La tripulación propiamente dicha, contramaestre, gavieros, timoneles y grumetes, era de unos 100 hombres. Además, había 200 mozos destinados al servicio de los pasajeros.
Cada cual estaba en su puesto. El práctico que debía «sacar» el Great-Eastern de la barra de Mersey, estaba a bordo desde el día anterior. Vi también a un piloto francés, de la isla de Moléne, cerca de Ouessant, que debía hacer con nosotros la travesía de Liverpool a Nueva York, y al regreso hacer entrar el Great-Eastern en la rada de Brest.
—Empiezo a creer que saldremos hoy —dije al teniente H…
—No esperamos más que a los viajeros —respondió mi compatriota.
—¿Son muchos?
—Cerca de mil trescientos.
Era la población de un pueblo grande.
A las once y media fue señalado el ténder, colmado de pasajeros, que rebosaban de las cámaras, que se apiñaban en las pasarelas, que se apretaban sobre las montañas de fardos que había sobre la cubierta; algunos iban tendidos sobre los tambores. Eran, como supe muy pronto, califomianos, canadienses, yanquis, peruanos, americanos del Sur, ingleses, alemanes y dos o tres mil franceses. Entre ellos se distinguían el célebre Cyrus Field, de Nueva York; el honorable John Rose, del Canadá; el honorable Macalpine, de Nueva York; mister Alfredo-Cohen, de San Francisco; mister Whitney, de Montreal; el capitán Macph… y su esposa. Entre los franceses se hallaban el fundador de la «Sociedad de los Fletadores del Great-Eastern», mister Jules D… representante de la «Telegraph Construction and Maintenance Company», que había contribuido a poner en práctica el proyecto, con veinte mil libras.
El ténder atracó al pie de la escalera de estribor, y dio principio a la interminable ascensión de equipajes y pasajeros, pero sin prisa, sin gritos, como si todos fueran personas que entraran tranquilamente en su casa. Si hubieran sido franceses, hubieran creído su deber subir como al asalto, a guisa de verdaderos zuavos.
El primer cuidado de cada pasajero, al poner el pie en el Great-Eastern, era bajar a los comedores, para marcar el puesto de su cubierto. Una tarjeta o su nombre, escrito con lápiz en un pedazo de papel bastaba para asegurarle su toma de posesión. En aquel momento se estaba sirviendo un almuerzo, y no tardaron las mesas en verse rodeadas de convidados, que cuando son anglosajones, saben combatir perfectamente, esgrimiendo el tenedor, el fastidio de una travesía.

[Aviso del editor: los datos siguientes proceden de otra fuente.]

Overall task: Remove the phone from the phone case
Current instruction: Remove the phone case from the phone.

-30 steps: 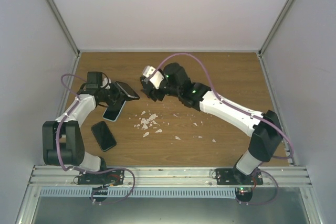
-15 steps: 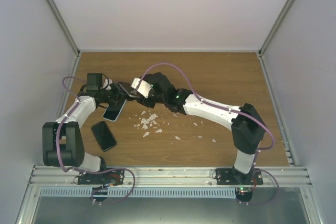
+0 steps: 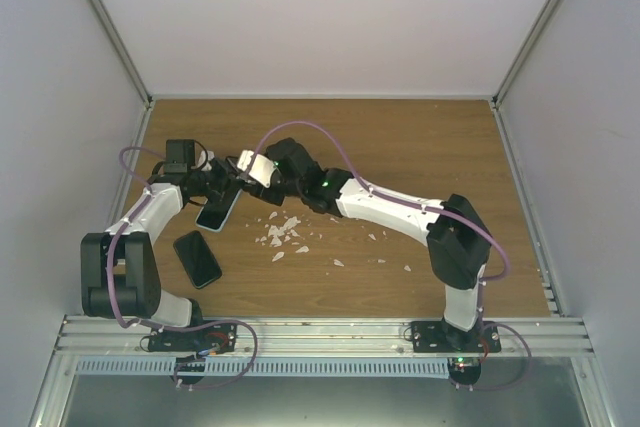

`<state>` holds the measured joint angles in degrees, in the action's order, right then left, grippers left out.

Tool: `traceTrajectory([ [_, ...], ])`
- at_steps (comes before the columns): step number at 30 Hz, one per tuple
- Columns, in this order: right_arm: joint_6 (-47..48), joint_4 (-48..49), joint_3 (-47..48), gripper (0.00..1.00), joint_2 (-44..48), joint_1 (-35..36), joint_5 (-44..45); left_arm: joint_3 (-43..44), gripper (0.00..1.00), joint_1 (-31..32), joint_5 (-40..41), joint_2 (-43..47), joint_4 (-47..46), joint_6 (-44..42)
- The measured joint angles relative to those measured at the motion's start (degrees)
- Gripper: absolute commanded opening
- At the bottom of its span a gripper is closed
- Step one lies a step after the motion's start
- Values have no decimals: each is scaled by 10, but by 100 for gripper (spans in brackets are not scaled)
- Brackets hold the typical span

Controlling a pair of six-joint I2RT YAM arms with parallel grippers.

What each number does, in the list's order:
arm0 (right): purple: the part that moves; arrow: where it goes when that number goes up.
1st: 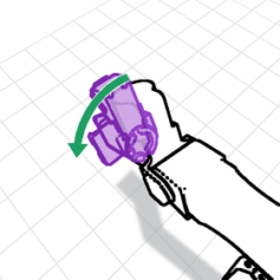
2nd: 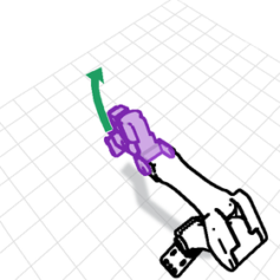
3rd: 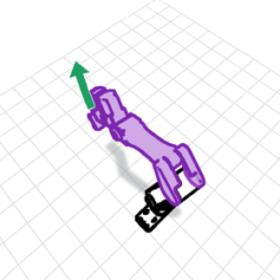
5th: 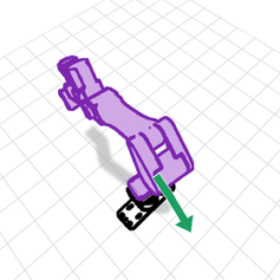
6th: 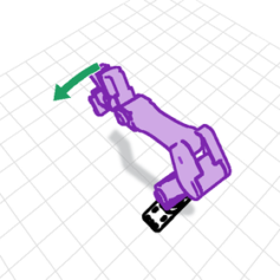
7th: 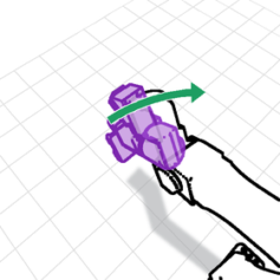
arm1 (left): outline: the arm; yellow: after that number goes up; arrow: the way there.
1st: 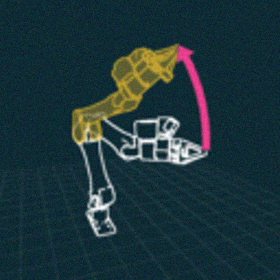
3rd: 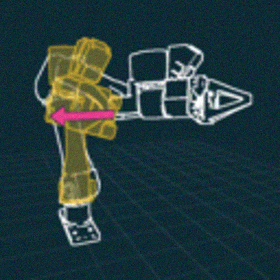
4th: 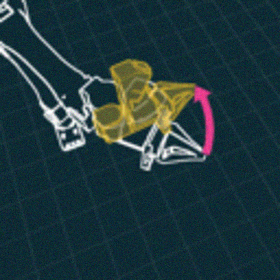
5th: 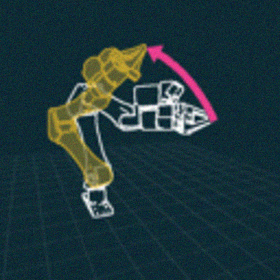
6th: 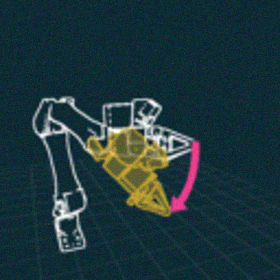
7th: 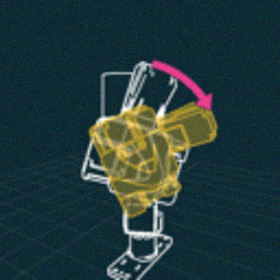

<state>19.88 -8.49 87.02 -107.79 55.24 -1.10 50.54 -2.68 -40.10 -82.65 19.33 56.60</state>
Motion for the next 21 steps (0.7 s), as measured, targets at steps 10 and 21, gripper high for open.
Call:
traceTrajectory([
  [10,15,6,3,50,-23,10,33,0,0,0,-9,0,-7,5],
  [21,19,17,3,49,-23,10,42,-2,0,1,-8,0,-7,4],
])
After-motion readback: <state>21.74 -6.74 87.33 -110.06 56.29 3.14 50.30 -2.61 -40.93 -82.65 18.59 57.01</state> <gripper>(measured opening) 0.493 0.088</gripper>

Con objeto de seguir todos los pormenores del embarque, me había quedado sobre cubierta. A las doce y media todos los equipajes estaban transbordados. Allí pude ver, revueltos, mil fardos de todas formas y tamaños; cajones grandes como coches, capaces de contener un mobiliario completo; estuches de viaje de elegancia perfecta; sacos de formas caprichosas, y muchas de esas maletas americanas o inglesas, tan fáciles de reconocer por el lujo de sus correas, su hebillaje múltiple, el brillo de sus chapas y sus gruesas fundas de lona o de hule, con dos o tres grandes iniciales caladas en sendas chapas de hojalata. Pronto desapareció toda aquella balumba en los almacenes (iba a decir en las estaciones del entrepuente), y los últimos trabajadores, mozos de cuerda o guías, volvieron al ténder, que se alejó, después de haber ensuciado el Great-Eastern con las escorias de su humo.
Volvía hacia la proa, cuando de pronto, me hallé en presencia del joven a quien había visto en el muelle de New-Prince. Se detuvo al verme y me tendió una mano que estreché cariñosamente.

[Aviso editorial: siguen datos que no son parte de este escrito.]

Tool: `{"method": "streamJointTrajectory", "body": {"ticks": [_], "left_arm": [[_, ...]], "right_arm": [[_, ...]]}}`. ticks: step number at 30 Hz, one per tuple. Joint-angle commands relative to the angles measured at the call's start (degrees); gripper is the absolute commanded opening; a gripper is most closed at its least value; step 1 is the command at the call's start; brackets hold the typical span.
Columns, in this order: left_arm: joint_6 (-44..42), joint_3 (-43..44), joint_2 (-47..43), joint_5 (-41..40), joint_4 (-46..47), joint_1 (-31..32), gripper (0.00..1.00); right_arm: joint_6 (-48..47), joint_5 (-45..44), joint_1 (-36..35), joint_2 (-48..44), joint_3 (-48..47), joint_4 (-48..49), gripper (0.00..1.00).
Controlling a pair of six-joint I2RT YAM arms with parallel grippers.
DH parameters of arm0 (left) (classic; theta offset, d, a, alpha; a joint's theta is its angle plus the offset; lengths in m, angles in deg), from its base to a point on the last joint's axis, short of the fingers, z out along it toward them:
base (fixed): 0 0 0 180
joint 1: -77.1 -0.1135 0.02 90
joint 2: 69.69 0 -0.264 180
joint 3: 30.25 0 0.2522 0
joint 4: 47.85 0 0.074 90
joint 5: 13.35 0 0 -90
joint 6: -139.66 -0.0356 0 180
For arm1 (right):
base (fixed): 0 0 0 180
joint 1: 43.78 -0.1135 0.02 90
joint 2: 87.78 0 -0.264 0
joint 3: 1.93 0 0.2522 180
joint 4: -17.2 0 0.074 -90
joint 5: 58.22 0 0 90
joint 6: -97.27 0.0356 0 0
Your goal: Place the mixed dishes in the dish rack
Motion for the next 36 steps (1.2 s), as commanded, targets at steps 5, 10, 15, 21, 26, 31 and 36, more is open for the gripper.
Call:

—¿Vos aquí, Fabián?, exclamé.
—Yo mismo, amigo querido.
—No me engañé cuando, hace algunos días, creí veros en el embarcadero. ¿Vais a América?
—Sí. ¿En qué puede emplearse mejor una licencia de algunos meses, que en correr el mundo?
—¡Dichosa la casualidad que os ha hecho elegir el Great-Eastern para vuestro paseo!
—No ha sido, casualidad, querido compañero. Leí en un periódico que habíais tomado pasaje a bordo de este buque y he querido hacer el viaje con vos.
—¿Acabáis de llegar de la India?
—El Dodavery me dejó anteayer en Liverpool.
—¿Y viajáis, Fabián?… —le pregunté observando su rostro pálido y triste.
—Para distraerme, si puedo —respondió, estrechando mi mano con emoción, el capitán Fabián Macelwin.